Let me try and count a few

\- Subsistence vs agricultural revolution : with a subsistence culture
_everyone_ lives on the and by the land, and that is the biggest driving force
in your culture. The differences between Chinese village and French village
C1000AD would be tiny compared to that of Chinese village 1000AD / 1900.

\- subsistence and mono-crops : the European agricultural revolution was
arguably less about productivity in a single crop, and more about resilience
to crop failure - ie adding potato farming to a wheat culture put a stop to
famines every few years (I mean few - one a decade or so). Rice tended to fail
less often (technically growing different kinds of rice I suppose rather
entire species).

\- Politics - China created political stability early on across a vast area -
and that massively helped avoid famine.
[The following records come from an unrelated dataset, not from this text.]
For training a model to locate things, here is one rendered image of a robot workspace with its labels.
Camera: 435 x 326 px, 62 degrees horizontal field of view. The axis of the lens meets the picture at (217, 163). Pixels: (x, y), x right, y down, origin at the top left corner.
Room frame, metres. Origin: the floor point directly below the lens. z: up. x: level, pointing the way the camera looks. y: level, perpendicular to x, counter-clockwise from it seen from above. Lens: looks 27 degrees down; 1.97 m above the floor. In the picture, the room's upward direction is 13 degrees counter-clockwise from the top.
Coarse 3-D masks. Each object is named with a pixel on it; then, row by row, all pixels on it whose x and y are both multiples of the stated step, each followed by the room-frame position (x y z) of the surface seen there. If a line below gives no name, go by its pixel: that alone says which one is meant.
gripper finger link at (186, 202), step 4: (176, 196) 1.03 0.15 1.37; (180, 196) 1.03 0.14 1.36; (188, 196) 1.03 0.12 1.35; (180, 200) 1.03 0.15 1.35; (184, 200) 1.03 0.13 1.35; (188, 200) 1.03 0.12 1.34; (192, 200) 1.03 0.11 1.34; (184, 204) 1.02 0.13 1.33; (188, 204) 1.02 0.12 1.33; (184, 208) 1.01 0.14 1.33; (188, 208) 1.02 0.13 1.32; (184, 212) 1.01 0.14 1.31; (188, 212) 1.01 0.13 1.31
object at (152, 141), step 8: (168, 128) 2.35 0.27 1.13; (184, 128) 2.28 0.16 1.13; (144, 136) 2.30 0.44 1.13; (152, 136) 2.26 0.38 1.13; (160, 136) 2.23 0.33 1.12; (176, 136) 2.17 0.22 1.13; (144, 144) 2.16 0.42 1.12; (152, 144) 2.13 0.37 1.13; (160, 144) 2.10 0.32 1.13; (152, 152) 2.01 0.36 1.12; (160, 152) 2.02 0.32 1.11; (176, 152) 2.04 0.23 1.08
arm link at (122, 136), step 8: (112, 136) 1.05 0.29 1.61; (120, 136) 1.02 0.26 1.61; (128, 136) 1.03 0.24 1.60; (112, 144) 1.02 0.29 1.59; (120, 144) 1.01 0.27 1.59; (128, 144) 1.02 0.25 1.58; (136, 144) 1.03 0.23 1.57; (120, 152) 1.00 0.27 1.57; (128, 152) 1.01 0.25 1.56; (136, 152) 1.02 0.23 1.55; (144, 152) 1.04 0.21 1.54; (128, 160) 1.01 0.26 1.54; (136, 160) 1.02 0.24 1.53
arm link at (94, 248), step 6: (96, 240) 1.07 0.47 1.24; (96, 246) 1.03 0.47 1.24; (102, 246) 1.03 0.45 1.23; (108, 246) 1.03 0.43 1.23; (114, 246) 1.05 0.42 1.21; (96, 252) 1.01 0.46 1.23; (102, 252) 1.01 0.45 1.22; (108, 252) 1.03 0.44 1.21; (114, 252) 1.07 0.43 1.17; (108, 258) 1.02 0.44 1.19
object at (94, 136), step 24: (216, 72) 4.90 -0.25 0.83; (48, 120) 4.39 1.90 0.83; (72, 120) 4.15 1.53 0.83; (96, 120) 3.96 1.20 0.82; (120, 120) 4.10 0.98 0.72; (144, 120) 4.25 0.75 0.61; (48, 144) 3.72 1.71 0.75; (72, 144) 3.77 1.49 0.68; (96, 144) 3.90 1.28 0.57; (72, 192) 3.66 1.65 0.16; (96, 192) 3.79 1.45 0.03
While there are many counter examples,
a singular political authority able to move food around to offset famine for
best part of a millennia was the peak of human civilisation and for all the
faults, you would choose to live there if you travelled back in time.

\- finally we come to the bread vs rice - once rice leaves a farm, it is
storable and needs no further professional processing - you just cook it. But
wheat needs grinding and usually baking was a specialty procession. This
actually argues a bit against the collectivism thread I think - it it could go
either way. But to my mind it's a weak force in culture setting.

I guess I am trying to say that "culture" is a tough thing to define and find
drivers for - it is ultimately what the people do. And for most of history
what they did was grow crops, and pray they did not fail. Getting past that
mattered more than the species of crop

Edit: rereading i think i got a clearer grasp of their idea - i would fall it
commitment - rice needs more labour and dedicates land just to rice (it's much
easier to keep a paddy a paddy than grow maize or soy next year). And this
commitment then rewards people who commit _together_ thus creating _culture_.

it's a nice idea, but watch out for those pesky wheat growing puritans and
other co-operative well glued societies humans make :-)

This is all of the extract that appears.